## [PROMPT]
For each record below, set it down exactly but leave out any picture.

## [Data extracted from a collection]
▬▬▬

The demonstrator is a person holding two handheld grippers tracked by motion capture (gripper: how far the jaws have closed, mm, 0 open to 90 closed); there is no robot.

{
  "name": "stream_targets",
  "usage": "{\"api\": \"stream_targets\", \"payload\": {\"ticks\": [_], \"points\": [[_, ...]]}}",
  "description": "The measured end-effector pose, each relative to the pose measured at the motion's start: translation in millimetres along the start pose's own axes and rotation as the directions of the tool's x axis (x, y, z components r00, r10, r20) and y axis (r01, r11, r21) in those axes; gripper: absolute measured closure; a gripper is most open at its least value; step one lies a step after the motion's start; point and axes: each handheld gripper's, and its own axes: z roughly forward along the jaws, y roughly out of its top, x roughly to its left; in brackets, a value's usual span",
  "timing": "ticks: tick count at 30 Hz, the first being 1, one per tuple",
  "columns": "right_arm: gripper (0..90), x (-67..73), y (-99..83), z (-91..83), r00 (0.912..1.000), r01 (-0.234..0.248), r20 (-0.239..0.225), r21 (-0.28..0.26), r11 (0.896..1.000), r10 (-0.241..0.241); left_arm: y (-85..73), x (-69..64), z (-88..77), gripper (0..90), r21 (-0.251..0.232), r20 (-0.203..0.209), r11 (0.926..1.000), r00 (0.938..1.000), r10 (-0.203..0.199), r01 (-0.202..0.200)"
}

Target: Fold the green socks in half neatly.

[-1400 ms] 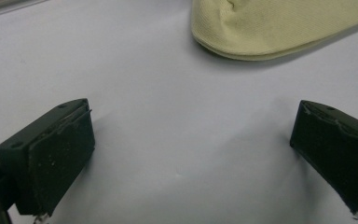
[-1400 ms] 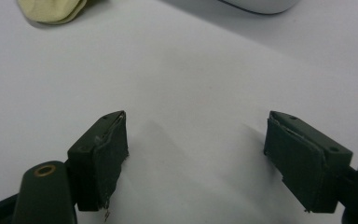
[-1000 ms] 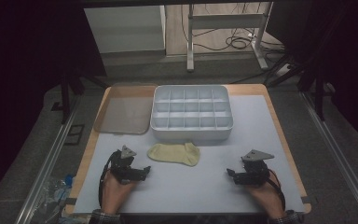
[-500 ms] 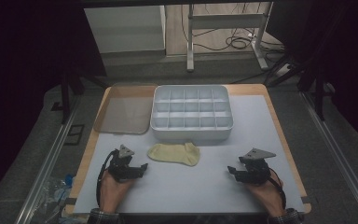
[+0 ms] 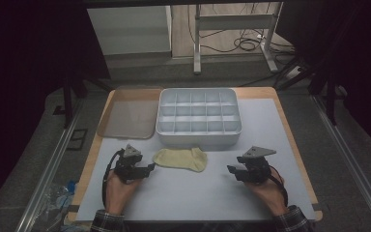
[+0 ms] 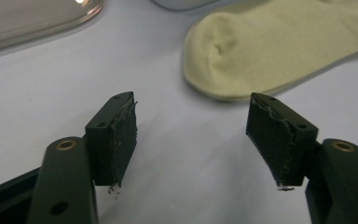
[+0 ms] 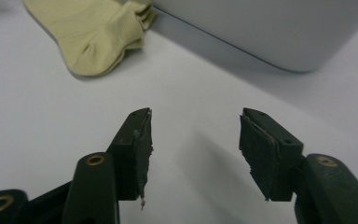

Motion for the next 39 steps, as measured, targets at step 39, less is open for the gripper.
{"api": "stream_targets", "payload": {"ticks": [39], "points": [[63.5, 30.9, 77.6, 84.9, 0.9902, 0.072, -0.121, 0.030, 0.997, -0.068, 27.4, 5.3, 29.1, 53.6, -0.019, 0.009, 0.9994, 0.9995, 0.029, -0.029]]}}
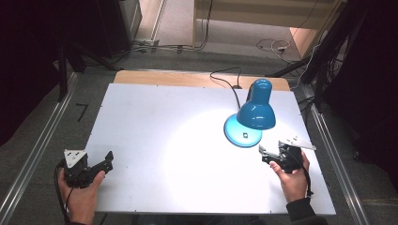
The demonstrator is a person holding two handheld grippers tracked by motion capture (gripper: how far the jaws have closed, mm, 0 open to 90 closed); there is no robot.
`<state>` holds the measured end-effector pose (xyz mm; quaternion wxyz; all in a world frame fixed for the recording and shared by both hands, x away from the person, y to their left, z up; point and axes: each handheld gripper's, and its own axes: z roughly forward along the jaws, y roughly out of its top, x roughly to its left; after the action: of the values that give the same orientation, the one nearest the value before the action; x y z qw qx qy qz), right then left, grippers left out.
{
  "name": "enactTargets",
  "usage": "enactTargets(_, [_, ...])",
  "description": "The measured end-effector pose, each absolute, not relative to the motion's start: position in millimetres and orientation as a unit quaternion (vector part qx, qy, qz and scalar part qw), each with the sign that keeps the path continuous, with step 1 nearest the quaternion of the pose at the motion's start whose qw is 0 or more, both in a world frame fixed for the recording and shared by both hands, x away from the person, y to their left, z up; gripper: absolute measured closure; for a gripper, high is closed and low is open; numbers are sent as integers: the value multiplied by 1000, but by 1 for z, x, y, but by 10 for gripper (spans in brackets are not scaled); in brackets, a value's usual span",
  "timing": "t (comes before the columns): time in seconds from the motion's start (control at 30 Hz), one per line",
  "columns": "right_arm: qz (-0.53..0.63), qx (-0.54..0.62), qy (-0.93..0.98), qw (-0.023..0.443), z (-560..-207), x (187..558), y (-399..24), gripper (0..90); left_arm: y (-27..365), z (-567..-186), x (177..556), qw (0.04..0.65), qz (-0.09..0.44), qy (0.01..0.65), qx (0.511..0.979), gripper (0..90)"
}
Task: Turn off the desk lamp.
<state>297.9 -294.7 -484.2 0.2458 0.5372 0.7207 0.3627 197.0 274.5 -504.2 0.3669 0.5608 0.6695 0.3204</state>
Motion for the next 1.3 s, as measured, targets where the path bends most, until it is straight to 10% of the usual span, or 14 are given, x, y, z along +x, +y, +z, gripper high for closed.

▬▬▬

## [PROBLEM SOLUTION]
The demonstrator is a person holding two handheld grippers tracked by motion capture (gripper: how far the jaws have closed, mm, 0 open to 90 closed); there is no robot.

{
  "name": "stream_targets",
  "usage": "{\"api\": \"stream_targets\", \"payload\": {\"ticks\": [_], \"points\": [[_, ...]]}}",
  "description": "The measured end-effector pose, each relative to the pose measured at the motion's start: translation in millimetres along the start pose's own axes and rotation as the directions of the tool's x axis (x, y, z components r00, r10, r20) and y axis (r01, r11, r21) in those axes; gripper: absolute measured closure; a gripper is most open at its least value; step one lies a step after the motion's start; point and axes: each handheld gripper's, and its own axes: z roughly forward along the jaws, y roughly out of its top, x roughly to its left; in brackets, a value's usual span",
  "timing": "ticks: tick count at 30 Hz, the first being 1, one per tuple",
  "columns": "right_arm: gripper (0..90), x (-67..73), y (-99..83), z (-91..83), r00 (0.912..1.000), r01 (-0.234..0.248), r20 (-0.239..0.225), r21 (-0.28..0.26), r11 (0.896..1.000), r10 (-0.241..0.241); left_arm: y (-85..73), x (-69..64), z (-88..77), gripper (0..90), r21 (-0.251..0.232), r20 (-0.203..0.209), r11 (0.926..1.000), r00 (0.938..1.000), r10 (-0.203..0.199), r01 (-0.202..0.200)"
}

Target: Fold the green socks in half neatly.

[-1400 ms] 
[-1400 ms] 
[-1000 ms] 
[-500 ms] 
[+0 ms] 
[+0 ms] 
[+0 ms] 

Motion for the next 39 steps, as measured, targets at step 39, less is open for the gripper.
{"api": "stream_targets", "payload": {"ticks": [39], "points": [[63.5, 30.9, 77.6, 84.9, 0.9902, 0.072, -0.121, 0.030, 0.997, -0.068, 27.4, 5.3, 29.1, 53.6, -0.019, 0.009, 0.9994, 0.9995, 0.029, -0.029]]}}
The demonstrator is a person holding two handheld grippers tracked by motion capture (gripper: how far the jaws have closed, mm, 0 open to 90 closed); there is no robot.
`<state>` holds the measured end-effector pose (xyz mm; quaternion wxyz; all in a world frame fixed for the recording and shared by both hands, x away from the person, y to their left, z up; point and axes: each handheld gripper's, and its own axes: z roughly forward along the jaws, y roughly out of its top, x roughly to its left; after the action: of the values that give the same orientation, the one nearest the value before the action; x y z qw qx qy qz), right then left, grippers left out.
{
  "name": "enactTargets",
  "usage": "enactTargets(_, [_, ...])",
  "description": "The measured end-effector pose, each absolute, not relative to the motion's start: position in millimetres and orientation as a unit quaternion (vector part qx, qy, qz and scalar part qw), each with the sign that keeps the path continuous, with step 1 nearest the quaternion of the pose at the motion's start whose qw is 0 or more, both in a world frame fixed for the recording and shared by both hands, x away from the person, y to their left, z up; gripper: absolute measured closure; for a gripper, high is closed and low is open; numbers are sent as integers: the value multiplied by 1000, but by 1 for z, x, y, but by 10 for gripper (spans in brackets are not scaled); in brackets, a value's usual span",
  "timing": "t (comes before the columns): time in seconds from the motion's start (control at 30 Hz), one per line",
  "columns": "right_arm: qz (-0.53..0.63), qx (-0.54..0.62), qy (-0.93..0.98), qw (-0.023..0.443), z (-560..-207), x (187..558), y (-399..24), gripper (0..90); left_arm: y (-27..365), z (-567..-186), x (177..556), qw (0.04..0.65), qz (-0.09..0.44), qy (0.01..0.65), qx (0.511..0.979), gripper (0..90)"
}
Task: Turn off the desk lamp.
<state>297.9 -294.7 -484.2 0.2458 0.5372 0.7207 0.3627 197.0 274.5 -504.2 0.3669 0.5608 0.6695 0.3204</state>
Motion for the next 1.3 s, as measured, targets where the path bends most, until it is straight to 10% of the usual span, or 14 are given, x, y, z along +x, +y, +z, gripper high for closed.

There is nothing else to the answer.